NOTE 1: An important setting in ParaView's preferences is Render View -> Remote/Parallel Rendering Options -> Remote Render Threshold. If you set it to default (20MB) or similar, small rendering will be done on your laptop's GPU, the rotation with a mouse will be fast, but anything modestly intensive (under 20MB) will be shipped to your laptop and (depending on your connection) visualization might be slow. If you set it to 0MB, all rendering will be remote including rotation, so you will really be using the cluster resources for everything, which is good for large data processing but not so good for interactivity. Experiment with the threshold to find a suitable value.

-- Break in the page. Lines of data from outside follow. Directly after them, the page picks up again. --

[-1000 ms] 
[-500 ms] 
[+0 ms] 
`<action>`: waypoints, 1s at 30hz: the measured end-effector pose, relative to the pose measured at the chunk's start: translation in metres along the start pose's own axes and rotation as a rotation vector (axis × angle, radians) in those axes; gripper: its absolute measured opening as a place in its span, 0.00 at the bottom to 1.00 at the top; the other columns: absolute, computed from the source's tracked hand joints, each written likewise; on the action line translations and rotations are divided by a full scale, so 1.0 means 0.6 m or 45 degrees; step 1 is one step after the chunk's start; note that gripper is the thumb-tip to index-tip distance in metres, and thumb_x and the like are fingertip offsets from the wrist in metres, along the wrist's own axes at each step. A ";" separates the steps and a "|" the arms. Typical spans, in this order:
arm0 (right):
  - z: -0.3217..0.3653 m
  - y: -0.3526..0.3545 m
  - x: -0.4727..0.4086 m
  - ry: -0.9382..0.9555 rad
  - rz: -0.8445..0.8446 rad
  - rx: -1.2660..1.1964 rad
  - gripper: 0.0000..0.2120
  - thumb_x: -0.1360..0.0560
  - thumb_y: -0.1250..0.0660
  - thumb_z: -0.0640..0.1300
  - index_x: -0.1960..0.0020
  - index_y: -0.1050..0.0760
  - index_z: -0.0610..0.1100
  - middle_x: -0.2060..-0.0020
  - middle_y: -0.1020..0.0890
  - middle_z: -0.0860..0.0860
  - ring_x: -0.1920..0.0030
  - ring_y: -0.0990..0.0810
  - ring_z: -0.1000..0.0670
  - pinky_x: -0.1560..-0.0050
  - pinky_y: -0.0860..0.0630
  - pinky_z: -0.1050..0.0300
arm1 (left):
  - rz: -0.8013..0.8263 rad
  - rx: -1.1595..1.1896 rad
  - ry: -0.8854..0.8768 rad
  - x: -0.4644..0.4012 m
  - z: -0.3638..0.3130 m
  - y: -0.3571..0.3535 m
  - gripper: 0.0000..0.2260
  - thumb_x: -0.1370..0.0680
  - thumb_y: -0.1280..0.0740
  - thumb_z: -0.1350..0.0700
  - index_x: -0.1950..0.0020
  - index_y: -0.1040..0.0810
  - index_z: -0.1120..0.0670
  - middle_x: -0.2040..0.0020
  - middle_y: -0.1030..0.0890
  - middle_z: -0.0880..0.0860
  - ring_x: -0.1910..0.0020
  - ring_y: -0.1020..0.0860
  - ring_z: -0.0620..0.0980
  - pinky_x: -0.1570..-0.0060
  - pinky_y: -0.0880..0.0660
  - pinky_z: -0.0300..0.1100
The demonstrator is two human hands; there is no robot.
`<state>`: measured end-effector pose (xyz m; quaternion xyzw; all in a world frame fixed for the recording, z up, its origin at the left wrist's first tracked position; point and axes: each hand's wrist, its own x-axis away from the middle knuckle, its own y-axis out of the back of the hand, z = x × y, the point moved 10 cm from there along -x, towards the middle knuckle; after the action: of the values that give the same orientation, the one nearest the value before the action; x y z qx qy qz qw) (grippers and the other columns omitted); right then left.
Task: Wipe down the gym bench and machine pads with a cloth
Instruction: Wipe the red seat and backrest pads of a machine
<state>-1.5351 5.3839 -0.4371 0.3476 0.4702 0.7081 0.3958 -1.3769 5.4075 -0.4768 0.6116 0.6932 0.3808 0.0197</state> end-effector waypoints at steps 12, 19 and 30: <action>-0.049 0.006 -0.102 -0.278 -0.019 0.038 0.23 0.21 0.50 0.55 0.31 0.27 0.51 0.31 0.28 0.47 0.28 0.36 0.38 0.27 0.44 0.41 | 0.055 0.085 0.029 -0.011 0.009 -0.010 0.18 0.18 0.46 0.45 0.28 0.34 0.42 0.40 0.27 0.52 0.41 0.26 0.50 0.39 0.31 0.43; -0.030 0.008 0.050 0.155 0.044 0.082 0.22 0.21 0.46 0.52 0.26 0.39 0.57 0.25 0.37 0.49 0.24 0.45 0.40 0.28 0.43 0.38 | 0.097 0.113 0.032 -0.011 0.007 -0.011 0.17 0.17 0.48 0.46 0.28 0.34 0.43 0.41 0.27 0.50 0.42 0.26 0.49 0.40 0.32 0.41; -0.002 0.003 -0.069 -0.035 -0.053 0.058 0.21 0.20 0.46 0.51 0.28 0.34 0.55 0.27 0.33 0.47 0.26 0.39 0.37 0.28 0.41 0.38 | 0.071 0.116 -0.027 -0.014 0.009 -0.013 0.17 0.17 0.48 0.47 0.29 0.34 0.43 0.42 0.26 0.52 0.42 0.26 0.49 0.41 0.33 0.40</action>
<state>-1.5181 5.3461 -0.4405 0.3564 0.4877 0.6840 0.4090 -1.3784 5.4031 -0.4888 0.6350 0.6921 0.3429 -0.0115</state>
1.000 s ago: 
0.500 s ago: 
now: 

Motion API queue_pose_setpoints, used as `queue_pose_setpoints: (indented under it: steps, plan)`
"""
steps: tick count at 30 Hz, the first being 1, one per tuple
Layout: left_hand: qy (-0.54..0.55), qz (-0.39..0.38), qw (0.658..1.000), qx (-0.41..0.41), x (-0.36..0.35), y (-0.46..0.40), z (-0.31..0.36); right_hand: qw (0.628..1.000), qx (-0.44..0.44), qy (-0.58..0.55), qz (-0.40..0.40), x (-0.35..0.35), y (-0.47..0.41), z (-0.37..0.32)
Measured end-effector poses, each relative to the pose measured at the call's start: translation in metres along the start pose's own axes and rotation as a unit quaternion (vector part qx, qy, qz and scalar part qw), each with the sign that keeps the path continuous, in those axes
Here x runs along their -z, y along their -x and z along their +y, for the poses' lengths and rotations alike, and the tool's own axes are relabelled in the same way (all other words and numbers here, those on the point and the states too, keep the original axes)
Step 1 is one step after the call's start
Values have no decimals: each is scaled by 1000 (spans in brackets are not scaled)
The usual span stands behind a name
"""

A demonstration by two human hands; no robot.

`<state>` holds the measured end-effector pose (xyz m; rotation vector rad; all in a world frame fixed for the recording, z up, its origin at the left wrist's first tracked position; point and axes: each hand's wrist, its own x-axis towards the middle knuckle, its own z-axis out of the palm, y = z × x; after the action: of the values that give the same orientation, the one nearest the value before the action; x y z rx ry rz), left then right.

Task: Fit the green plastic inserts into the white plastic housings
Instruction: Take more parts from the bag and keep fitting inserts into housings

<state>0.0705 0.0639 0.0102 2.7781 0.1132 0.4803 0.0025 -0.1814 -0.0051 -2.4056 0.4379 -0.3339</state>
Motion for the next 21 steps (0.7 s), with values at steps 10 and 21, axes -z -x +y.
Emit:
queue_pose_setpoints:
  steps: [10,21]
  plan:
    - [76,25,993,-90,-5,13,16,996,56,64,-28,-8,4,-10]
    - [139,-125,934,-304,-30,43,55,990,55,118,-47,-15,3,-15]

NOTE 2: ParaView requires the same major version on the local client and the remote host; this prevents incompatibility that typically shows as a failed handshake when establishing the client-server connection.

Please use the tabs below to select the remote system.


On Cedar and Graham, you can do client-server rendering on both CPUs (in software) and GPUs (hardware acceleration). Due to additional complications with GPU rendering, we strongly recommend starting with CPU-only visualization, allocating as many cores as necessary to your rendering. The easiest way to estimate the number of necessary cores is to look at the amount of memory that you think you will need for your rendering and divide it by ~3.5 GB/core. For example, a 40GB dataset (that you load into memory at once, e.g. a single timestep) would require at least 12 cores just to hold the data. Since software rendering is CPU-intensive, we do not recommend allocating more than 4GB/core. In addition, it is important to allocate some memory for filters and data processing (e.g. a structured to unstructured dataset conversion will increase your memory footprint by ~3X); depending on your workflow, you may want to start this rendering with 32 cores or 64 cores. If your ParaView server gets killed when processing these data, you will need to increase the number of cores.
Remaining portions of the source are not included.